**EXERCISE DESCRIPTION:** Whenever a line in the listing contains "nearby", copy that line.

**INPUT MATERIAL:**

>>>>

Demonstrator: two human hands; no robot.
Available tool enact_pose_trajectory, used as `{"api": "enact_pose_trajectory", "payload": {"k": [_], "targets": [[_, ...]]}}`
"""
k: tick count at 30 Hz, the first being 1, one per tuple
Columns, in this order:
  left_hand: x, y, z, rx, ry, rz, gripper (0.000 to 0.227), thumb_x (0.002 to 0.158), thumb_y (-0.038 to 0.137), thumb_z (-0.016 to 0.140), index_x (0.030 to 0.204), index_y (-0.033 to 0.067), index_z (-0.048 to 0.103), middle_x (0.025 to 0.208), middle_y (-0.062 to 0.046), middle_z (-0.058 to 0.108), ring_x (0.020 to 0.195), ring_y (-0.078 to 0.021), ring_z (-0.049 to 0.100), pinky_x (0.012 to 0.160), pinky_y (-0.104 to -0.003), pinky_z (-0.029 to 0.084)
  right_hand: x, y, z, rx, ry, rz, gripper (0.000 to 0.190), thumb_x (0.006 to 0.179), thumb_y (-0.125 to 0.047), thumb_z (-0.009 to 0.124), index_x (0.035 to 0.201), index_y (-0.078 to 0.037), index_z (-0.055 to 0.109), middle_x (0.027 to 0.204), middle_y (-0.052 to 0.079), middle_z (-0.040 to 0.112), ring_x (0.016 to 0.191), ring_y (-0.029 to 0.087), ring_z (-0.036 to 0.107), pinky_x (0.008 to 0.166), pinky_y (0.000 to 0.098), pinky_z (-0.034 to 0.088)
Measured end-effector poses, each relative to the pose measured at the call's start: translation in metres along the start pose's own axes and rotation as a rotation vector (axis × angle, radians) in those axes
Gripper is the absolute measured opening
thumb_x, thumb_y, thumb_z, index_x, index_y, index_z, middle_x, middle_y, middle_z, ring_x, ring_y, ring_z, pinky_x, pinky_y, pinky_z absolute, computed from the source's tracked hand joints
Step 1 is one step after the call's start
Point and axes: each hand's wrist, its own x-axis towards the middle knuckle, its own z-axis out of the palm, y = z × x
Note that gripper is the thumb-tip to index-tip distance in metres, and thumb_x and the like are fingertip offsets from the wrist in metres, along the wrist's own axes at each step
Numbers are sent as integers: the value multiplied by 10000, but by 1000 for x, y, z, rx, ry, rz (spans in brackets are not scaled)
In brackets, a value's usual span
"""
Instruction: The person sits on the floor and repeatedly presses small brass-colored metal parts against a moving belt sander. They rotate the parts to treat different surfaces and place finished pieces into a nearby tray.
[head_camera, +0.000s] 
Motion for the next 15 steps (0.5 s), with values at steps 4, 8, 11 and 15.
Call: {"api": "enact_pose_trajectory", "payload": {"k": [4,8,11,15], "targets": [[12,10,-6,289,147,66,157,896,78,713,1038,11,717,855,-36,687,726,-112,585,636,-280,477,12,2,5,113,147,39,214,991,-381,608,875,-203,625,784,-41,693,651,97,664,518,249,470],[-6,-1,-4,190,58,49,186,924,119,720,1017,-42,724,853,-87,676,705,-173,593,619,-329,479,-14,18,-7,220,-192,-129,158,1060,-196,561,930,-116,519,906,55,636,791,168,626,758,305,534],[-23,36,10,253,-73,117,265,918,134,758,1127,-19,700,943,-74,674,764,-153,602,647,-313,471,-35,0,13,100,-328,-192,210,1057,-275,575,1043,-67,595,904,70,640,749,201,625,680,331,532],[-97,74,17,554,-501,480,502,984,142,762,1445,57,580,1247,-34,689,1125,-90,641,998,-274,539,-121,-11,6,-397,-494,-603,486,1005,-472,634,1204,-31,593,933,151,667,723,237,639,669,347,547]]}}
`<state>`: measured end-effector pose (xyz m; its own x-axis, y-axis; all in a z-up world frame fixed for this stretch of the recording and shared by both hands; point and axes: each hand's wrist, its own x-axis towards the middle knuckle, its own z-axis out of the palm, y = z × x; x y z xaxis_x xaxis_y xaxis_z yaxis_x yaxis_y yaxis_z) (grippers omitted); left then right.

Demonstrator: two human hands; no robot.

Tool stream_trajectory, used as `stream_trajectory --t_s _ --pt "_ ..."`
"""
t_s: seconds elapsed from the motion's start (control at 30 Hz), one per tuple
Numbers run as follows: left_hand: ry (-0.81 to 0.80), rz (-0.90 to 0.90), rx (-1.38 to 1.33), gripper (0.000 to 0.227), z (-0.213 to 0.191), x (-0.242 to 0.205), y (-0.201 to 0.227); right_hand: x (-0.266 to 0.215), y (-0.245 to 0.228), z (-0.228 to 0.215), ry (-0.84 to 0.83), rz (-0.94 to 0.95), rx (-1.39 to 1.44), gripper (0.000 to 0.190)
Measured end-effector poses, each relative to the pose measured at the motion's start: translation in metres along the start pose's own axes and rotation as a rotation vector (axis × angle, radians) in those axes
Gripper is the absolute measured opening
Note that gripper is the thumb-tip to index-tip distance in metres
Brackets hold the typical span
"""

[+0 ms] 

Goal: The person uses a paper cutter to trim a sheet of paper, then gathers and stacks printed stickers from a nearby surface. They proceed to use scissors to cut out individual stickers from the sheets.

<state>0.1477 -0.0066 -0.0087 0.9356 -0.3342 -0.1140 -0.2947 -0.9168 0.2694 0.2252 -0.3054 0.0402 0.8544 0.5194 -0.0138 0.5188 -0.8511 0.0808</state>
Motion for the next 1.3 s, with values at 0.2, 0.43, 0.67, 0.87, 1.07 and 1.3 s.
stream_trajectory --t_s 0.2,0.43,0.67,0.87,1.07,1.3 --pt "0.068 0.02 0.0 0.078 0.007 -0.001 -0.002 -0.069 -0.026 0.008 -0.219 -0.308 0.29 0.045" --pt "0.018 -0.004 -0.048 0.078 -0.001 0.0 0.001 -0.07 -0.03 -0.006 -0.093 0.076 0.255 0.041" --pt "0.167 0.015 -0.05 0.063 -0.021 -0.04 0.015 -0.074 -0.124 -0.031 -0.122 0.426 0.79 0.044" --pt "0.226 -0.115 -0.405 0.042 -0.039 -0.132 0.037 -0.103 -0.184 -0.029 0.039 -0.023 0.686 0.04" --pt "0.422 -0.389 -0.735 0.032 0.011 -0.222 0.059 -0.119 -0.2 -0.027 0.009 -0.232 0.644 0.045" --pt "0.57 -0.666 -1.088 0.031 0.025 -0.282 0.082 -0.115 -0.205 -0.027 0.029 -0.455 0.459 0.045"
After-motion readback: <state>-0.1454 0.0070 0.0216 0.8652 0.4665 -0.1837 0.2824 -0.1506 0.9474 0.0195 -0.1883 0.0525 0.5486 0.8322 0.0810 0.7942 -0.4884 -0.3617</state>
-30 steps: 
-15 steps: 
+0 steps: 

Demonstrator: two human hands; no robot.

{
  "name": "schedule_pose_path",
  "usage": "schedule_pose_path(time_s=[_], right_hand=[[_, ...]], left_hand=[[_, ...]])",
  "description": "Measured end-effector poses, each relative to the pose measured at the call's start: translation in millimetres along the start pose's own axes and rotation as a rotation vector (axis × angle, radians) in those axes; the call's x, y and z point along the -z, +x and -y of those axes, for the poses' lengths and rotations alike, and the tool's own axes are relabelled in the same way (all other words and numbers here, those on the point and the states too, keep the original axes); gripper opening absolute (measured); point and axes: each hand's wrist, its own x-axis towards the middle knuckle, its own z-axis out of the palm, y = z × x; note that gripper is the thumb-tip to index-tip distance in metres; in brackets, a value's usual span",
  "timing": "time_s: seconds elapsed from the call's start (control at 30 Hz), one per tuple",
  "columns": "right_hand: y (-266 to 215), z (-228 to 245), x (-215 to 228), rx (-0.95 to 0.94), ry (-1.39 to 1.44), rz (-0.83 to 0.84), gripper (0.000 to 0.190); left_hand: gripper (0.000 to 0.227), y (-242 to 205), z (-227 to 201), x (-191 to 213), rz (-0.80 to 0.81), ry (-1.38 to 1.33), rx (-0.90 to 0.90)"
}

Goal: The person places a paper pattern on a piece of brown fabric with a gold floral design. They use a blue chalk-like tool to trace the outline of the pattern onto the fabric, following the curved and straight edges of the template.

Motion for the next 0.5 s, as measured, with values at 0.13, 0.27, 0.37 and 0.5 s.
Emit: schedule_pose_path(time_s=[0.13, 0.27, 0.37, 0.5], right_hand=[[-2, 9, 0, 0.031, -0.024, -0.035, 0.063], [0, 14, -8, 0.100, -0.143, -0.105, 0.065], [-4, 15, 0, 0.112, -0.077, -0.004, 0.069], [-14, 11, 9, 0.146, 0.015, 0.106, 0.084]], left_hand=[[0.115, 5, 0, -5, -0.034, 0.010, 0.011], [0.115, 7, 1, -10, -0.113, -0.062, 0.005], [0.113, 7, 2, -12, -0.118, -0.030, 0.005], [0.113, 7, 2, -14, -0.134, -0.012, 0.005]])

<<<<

**EXERCISE ANSWER:**
Instruction: The person sits on the floor and repeatedly presses small brass-colored metal parts against a moving belt sander. They rotate the parts to treat different surfaces and place finished pieces into a nearby tray.
Goal: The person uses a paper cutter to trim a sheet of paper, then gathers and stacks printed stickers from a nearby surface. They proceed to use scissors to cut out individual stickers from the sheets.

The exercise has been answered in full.